A total of 13,879 children were examined at a median age of 11.5 years (standard deviation: 0.50, interquartile range: 11.3–11.8 years), representing 81.4% of the 17,046 originally randomized (Figure 1). Of the 3,167 children randomized but not followed up at 11.5 years, 2,645 were lost to follow-up, 425 were unable or unwilling to come for their visit and 97 had died since randomisation. Follow-up rates were similar in the experimental (83.5%) and control (79.1%) polyclinics, although they varied between 48 and 98%. Of the 13,879 children who were followed up at age 11.5, 13,616 (98.1%) fasted at least 8 hours overnight and did not have diabetes. Included children in the experimental and control groups had similar baseline characteristics, with small differences paralleling those seen (and previously reported13) at randomisation (Table 1). The groups were also virtually identical in mean parental height and BMI and maternal systolic and diastolic blood pressure, reported hypertension, type 2 diabetes and gestational diabetes, as measured during follow-up.

Figure 1.

Figure 1

Flow diagram of progress of clusters and individuals through PROBIT recruitment and follow-up phases I, II and III. Footnote: Of the 3,167 not seen at PROBIT III; 913 were seen at both 12 months and PROBIT II, 483 were not seen at either 12 months or PROBIT II, 1768 were seen at 12 months but not seen at PROBIT II and 3 were seen at PROBIT II but not seen at 12 months. Data shown in Figure 1 vary minimally from previously published data due to the updating of some variables during PROBIT III data collection and cleaning

Table 1.

Baseline and follow-up characteristics of PROBIT children at 11.5 years who were fasted at least 8 hours and did not have diabetes (N=13,616)
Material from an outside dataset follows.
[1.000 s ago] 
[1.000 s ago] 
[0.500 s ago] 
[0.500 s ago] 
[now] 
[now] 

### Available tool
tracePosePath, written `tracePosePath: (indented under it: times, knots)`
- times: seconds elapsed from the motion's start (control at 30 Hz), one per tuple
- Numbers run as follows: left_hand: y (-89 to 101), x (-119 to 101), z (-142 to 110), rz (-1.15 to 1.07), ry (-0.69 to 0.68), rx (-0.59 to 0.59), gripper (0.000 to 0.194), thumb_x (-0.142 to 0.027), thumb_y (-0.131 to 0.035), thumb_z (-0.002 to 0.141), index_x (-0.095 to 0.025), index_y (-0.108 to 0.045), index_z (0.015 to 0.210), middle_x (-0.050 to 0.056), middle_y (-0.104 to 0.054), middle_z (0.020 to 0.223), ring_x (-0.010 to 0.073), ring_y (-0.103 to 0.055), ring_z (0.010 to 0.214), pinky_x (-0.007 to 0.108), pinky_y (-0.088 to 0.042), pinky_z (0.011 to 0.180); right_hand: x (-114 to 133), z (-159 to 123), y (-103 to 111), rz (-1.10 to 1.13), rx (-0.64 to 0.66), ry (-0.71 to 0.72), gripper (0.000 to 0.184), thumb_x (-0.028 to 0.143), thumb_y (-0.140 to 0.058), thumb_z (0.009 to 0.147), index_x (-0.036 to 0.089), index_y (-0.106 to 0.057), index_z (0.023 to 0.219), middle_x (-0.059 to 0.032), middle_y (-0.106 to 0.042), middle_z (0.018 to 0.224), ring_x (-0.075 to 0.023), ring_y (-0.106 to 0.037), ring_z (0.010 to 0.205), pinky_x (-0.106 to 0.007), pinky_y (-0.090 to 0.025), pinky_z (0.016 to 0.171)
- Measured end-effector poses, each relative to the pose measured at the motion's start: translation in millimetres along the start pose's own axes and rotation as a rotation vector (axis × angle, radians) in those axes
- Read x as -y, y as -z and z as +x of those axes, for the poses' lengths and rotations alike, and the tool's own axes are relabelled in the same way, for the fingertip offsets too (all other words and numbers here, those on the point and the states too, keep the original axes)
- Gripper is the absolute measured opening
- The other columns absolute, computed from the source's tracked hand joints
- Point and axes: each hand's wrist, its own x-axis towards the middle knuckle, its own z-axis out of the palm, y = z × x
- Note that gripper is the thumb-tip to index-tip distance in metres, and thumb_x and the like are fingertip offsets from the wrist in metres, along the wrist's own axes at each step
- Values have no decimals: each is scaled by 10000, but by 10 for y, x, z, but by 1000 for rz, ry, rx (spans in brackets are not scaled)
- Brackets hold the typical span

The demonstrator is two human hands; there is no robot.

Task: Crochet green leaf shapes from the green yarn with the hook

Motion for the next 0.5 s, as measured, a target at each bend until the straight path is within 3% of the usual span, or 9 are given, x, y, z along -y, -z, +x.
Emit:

Variable Intervention arm (n=7262) Control arm (n=6354)
Measured at child’s birth
Maternal age, years (%)
 < 20 13.8 12.6
 20–34 81.8 83.2
 ≥ 34 4.3 4.2
Maternal education (%)
 Completed university 14.1 13.0
 Advanced secondary or partial university 48.2 55.2
 Common secondary 33.5 29.1
 Incompleted secondary 4.2 2.8
Paternal education (%)
 Completed university 13.7 12.5
 Advanced secondary or partial university 42.9 52.9
 Common secondary 40.8 32.7
 Incompleted secondary 2.5 1.9
Stratum-level variable (%)
 East/Urban 33.8 29.8
 East/Rural 14.8 16.0
 West/Urban 31.5 19.5
 West/Rural 19.9 34.7
Older siblings living in household (%)
 0 59.0 54.5
 1 33.3 36.4
 ≥ 2 7.7 9.1
Maternal smoking in pregnancy (%) 2.5 1.6
Male (%) 50.9 52.1
Mean (SD) birthweight (g) 3444 (417) 3443 (423)
Measured at age 6.5 years:
Mean (SD) paternal height (cm)a 176 (7) 176 (7)
Mean (SD) paternal BMI (kg/m2)b 25.7 (3.3) 25.7 (3.3)
Measured at age 11.5 years:
Mean (SD) maternal height (cm)c 164 (5.7) 164 (5.8)
Mean (SD) maternal BMI (kg/m2)d 26.3 (5.5) 26.7 (5.6)
Mean (SD) maternal systolic BP (mmHg)e 124 (14) 125 (15)
Mean (SD) maternal diastolic BP (mmHg)e 77 (10) 78 (11)
Reported hypertension (%)f 30.2% 34.9%
Reported type 2 diabetes (%)g 0.24% 0.33%
Reported gestational diabetes (%)h 0.06% 0.09%

SD = standard deviation; BMI= body mass index;

a

based on n =5785 experimental and 5742 control measured in PROBIT II;

b

based on n = 5778 experimental and 5724 control measured in PROBIT II

c

based on n = 7208 experimental and 6314control measured in PROBIT III;

d

based on n = 6119 experimental and 5433 control measured in PROBIT III;

e

based on n=4694 experimental and n=4541 control measured in PROBIT III;

f

based on n=5247 experimental and n=5073 control measured in PROBIT III;

g

based on n=7225 experimental and n=6311 control measured in PROBIT III;

h

based on n=7225 experimental and n=6318 control measured in PROBIT III.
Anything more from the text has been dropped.